» **The data**:
+++
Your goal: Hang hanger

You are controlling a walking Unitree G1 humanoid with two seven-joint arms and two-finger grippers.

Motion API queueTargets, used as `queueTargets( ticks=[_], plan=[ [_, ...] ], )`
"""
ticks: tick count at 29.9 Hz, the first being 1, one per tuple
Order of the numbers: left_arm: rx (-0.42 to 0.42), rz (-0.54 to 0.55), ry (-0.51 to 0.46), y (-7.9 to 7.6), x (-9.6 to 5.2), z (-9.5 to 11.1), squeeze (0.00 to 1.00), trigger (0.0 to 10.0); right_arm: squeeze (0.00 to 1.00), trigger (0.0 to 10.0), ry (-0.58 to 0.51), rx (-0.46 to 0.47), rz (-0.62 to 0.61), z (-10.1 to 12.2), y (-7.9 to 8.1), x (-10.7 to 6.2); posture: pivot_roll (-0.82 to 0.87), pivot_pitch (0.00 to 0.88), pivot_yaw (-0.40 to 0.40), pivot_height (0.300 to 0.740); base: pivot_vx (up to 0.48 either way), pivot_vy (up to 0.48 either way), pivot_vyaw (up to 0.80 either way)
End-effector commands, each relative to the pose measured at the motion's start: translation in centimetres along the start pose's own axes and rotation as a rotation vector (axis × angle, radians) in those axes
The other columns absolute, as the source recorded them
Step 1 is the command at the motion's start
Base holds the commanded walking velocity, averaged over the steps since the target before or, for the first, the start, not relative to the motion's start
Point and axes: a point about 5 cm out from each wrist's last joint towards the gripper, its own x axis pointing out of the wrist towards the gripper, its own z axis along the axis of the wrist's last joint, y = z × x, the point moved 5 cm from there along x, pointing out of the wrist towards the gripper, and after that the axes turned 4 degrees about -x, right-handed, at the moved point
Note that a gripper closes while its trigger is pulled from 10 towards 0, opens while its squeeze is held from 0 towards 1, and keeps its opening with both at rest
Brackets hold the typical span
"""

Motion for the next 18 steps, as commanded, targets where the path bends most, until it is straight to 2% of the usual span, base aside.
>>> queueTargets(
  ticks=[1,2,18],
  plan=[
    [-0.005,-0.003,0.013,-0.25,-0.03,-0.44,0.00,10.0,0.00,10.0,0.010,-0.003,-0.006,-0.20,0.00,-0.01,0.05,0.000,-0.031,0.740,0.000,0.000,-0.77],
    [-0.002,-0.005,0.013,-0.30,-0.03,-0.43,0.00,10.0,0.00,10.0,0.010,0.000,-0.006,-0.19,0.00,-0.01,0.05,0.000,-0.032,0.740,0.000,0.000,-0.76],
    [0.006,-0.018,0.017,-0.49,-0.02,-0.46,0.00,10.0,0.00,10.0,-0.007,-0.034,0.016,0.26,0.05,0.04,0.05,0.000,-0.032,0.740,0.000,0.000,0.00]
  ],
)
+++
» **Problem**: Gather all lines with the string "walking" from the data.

» **Reply**:
You are controlling a walking Unitree G1 humanoid with two seven-joint arms and two-finger grippers.
Base holds the commanded walking velocity, averaged over the steps since the target before or, for the first, the start, not relative to the motion's start

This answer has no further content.